Yuan Zheng, Davis Melissa J, Zhang Fasheng, Teasdale Rohan D
ARC Centre in Bioinformatics, Institute for Molecular Bioscience, The University of Queensland, Brisbane, Queensland 4066, Australia.
Biochem Biophys Res Commun. 2003 Dec 26;312(4):1278-83. doi: 10.1016/j.bbrc.2003.11.069.
Signal peptides and transmembrane helices both contain a stretch of hydrophobic amino acids. This common feature makes it difficult for signal peptide and transmembrane helix predictors to correctly assign identity to stretches of hydrophobic residues near the N-terminal methionine of a protein sequence. The inability to reliably distinguish between N-terminal transmembrane helix and signal peptide is an error with serious consequences for the prediction of protein secretory status or transmembrane topology. In this study, we report a new method for differentiating protein N-terminal signal peptides and transmembrane helices. Based on the sequence features extracted from hydrophobic regions (amino acid frequency, hydrophobicity, and the start position), we set up discriminant functions and examined them on non-redundant datasets with jackknife tests. This method can incorporate other signal peptide prediction methods and achieve higher prediction accuracy. For Gram-negative bacterial proteins, 95.7% of N-terminal signal peptides and transmembrane helices can be correctly predicted (coefficient 0.90). Given a sensitivity of 90%, transmembrane helices can be identified from signal peptides with a precision of 99% (coefficient 0.92).

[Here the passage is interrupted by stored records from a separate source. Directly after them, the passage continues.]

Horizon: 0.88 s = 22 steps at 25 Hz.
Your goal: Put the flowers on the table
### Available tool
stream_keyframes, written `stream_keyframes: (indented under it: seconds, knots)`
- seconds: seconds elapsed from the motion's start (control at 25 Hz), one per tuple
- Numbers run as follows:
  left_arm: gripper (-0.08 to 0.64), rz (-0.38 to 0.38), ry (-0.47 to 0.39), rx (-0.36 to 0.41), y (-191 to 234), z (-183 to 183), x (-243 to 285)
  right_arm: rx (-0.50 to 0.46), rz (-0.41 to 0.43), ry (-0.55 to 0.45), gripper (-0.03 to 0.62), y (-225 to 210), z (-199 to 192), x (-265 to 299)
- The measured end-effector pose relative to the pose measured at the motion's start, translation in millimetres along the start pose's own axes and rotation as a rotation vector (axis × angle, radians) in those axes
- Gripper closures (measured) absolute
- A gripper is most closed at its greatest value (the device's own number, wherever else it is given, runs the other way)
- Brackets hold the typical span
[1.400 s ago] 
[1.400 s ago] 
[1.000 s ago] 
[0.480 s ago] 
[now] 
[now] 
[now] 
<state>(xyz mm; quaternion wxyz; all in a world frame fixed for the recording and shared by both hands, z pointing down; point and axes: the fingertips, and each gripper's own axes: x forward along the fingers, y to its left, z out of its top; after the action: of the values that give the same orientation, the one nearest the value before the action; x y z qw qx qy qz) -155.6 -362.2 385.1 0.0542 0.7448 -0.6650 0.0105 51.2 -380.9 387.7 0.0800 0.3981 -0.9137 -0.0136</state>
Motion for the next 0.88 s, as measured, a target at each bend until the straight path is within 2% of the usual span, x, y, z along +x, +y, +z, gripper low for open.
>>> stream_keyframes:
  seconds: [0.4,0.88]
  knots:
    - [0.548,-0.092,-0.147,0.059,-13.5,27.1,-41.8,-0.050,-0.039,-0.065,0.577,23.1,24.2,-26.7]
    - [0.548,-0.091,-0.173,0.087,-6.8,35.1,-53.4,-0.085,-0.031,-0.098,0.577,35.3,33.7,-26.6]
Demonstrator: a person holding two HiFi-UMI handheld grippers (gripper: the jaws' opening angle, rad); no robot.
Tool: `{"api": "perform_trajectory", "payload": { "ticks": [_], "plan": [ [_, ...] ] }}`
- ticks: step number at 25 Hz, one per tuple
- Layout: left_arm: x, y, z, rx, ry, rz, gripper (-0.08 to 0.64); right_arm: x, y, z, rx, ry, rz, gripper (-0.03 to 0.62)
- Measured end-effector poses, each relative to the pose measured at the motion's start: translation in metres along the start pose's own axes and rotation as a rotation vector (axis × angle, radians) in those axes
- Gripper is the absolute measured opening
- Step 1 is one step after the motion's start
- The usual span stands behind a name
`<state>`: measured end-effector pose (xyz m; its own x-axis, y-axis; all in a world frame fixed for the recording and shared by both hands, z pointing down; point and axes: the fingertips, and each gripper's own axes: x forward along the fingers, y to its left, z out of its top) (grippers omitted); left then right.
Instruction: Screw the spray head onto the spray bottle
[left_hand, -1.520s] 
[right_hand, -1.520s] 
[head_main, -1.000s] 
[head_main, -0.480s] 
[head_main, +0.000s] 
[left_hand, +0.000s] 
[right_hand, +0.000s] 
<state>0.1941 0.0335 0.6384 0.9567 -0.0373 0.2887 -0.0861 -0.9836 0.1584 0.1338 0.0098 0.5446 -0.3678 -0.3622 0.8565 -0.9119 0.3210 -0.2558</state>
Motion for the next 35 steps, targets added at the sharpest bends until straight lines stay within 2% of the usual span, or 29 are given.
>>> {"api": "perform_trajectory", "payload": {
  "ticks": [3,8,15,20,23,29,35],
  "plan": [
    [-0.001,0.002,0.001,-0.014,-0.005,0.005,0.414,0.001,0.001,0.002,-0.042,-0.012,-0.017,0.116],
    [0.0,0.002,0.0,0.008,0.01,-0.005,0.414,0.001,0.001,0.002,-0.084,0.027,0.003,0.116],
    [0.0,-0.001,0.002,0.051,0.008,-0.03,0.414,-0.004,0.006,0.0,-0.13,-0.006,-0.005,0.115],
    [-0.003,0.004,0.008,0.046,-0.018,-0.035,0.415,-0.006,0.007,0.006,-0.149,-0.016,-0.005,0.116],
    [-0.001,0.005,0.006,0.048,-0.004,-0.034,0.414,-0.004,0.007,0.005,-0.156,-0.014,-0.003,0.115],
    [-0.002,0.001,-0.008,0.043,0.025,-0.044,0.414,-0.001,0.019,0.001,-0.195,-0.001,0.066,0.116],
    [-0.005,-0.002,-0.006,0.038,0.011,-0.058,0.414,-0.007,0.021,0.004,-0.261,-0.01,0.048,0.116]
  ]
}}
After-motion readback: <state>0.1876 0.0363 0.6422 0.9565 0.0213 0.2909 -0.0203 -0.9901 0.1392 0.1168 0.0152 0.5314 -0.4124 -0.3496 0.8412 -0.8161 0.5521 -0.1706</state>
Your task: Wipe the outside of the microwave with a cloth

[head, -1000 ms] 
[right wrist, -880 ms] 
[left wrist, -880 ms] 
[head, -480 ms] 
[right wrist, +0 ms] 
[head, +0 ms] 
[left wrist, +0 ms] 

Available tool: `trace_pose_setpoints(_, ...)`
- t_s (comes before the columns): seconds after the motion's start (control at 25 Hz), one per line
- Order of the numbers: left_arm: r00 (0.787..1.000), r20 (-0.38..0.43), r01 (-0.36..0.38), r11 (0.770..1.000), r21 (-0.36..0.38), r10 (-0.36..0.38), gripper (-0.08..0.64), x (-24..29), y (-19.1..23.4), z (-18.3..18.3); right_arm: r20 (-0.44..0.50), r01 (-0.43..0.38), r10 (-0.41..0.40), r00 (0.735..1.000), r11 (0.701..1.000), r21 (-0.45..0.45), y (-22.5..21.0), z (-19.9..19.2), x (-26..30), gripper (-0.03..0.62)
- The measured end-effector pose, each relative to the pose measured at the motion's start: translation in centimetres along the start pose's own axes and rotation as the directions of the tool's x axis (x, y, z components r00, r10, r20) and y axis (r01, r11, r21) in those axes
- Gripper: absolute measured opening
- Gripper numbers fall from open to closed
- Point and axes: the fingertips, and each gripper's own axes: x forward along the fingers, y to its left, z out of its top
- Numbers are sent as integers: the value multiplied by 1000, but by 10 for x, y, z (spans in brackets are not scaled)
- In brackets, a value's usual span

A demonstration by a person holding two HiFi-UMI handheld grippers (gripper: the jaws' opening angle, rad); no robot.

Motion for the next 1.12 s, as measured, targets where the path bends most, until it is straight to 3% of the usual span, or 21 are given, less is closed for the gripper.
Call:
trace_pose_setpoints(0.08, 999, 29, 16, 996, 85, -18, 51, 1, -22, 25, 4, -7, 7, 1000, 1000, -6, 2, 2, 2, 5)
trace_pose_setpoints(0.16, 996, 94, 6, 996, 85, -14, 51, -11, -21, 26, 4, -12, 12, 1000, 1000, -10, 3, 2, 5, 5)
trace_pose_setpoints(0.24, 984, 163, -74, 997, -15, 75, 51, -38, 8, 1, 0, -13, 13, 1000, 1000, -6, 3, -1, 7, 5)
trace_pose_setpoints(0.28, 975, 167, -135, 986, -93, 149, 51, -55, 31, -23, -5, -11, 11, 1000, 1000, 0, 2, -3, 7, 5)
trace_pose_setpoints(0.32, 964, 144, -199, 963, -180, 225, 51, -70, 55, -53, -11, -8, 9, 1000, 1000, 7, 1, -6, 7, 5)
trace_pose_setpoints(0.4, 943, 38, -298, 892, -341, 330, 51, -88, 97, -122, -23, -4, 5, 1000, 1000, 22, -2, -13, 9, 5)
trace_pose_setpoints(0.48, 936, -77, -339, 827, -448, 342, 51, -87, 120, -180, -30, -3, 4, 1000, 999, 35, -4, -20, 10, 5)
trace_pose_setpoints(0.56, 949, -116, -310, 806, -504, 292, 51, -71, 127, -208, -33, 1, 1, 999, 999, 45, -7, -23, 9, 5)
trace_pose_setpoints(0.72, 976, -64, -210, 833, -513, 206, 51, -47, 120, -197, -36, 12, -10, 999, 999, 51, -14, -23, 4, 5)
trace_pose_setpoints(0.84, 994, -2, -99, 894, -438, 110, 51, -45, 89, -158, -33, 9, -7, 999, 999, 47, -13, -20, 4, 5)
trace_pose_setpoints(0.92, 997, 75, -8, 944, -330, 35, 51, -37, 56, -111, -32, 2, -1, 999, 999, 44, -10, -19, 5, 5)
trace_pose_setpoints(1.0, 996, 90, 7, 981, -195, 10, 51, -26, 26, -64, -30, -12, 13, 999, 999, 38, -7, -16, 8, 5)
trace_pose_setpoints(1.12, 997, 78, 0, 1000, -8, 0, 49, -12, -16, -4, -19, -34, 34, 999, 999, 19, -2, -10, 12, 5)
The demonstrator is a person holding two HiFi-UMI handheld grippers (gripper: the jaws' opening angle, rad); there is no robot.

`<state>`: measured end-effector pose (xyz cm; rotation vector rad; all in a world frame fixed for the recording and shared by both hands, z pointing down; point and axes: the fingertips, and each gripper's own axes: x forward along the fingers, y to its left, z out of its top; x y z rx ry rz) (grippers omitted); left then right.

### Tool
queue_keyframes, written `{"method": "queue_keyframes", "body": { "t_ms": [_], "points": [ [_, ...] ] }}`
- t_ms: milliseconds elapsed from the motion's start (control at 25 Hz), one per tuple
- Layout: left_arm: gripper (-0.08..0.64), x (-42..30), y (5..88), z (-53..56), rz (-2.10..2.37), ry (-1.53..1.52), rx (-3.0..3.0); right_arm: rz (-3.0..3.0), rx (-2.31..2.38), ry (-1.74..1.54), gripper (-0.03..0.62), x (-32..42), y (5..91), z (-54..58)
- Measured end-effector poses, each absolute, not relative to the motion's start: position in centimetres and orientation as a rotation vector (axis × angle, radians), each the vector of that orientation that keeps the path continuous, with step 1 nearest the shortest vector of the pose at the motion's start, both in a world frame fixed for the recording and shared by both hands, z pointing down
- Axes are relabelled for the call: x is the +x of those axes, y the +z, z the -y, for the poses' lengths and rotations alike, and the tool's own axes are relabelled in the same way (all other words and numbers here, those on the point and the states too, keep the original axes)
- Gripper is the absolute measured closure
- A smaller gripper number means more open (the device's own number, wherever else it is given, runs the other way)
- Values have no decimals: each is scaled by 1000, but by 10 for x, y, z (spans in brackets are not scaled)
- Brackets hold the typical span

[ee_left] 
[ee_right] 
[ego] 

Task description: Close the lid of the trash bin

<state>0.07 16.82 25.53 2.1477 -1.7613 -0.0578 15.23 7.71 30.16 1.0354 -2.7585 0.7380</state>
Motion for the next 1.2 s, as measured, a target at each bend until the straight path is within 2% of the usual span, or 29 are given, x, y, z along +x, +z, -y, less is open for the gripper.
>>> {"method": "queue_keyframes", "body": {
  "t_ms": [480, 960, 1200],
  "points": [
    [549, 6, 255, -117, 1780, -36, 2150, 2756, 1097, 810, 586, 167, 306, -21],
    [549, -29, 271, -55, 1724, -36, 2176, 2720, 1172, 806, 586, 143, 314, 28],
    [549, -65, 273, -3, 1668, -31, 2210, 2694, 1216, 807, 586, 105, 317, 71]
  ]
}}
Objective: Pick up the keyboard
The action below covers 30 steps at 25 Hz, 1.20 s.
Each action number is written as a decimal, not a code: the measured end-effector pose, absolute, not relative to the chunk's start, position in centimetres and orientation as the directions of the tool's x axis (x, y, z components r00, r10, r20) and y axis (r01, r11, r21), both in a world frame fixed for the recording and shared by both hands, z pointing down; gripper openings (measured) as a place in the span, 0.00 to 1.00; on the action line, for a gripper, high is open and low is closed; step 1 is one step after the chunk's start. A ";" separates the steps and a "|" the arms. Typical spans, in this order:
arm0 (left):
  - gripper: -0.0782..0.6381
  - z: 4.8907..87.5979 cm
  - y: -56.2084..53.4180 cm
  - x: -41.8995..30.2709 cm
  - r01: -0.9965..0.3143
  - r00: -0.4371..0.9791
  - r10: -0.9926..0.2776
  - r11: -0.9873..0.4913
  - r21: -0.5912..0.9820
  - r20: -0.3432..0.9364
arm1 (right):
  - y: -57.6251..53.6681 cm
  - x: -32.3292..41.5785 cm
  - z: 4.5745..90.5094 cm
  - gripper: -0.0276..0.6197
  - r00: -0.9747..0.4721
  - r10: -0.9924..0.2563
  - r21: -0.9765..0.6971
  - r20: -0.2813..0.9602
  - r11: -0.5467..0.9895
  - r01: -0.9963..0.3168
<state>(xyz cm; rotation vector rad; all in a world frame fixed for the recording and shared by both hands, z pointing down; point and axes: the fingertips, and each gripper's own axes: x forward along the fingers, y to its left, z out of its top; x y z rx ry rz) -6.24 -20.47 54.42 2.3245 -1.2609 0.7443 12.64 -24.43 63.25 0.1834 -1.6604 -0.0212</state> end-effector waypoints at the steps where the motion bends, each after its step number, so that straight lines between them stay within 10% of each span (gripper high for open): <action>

For eukaryotic proteins, 94.2% of N-terminal signal peptides and transmembrane helices can be correctly predicted with coefficient 0.83. Given a sensitivity of 90%, transmembrane helices can be identified from signal peptides with a precision of 87% (coefficient 0.85). The method can be used to complement current transmembrane protein prediction and signal peptide prediction methods to improve their prediction accuracies.
信号肽和跨膜螺旋都包含一段疏水性氨基酸。这一共同特征使得信号肽和跨膜螺旋预测器难以正确识别蛋白质序列中靠近N端甲硫氨酸的疏水性残基片段的性质。无法可靠地区分N端跨膜螺旋和信号肽是一个错误,会对蛋白质分泌状态或跨膜拓扑结构的预测产生严重后果。在本研究中,我们报告了一种区分蛋白质N端信号肽和跨膜螺旋的新方法。基于从疏水区提取的序列特征(氨基酸频率、疏水性和起始位置),我们建立了判别函数,并通过留一法测试在非冗余数据集上对其进行检验。该方法可以整合其他信号肽预测方法,实现更高的预测准确率。对于革兰氏阴性细菌蛋白,95.7%的N端信号肽和跨膜螺旋能够被正确预测(系数为0.90)。在灵敏度为90%的情况下,跨膜螺旋能够从信号肽中以99%的精度被识别出来(系数为0.92)。对于真核生物蛋白,94.2%的N端信号肽和跨膜螺旋能够以系数0.83被正确预测。在灵敏度为90%的情况下,跨膜螺旋能够从信号肽中以87%的精度被识别出来(系数为0.85)。该方法可用于补充当前的跨膜蛋白预测和信号肽预测方法,以提高它们的预测准确率。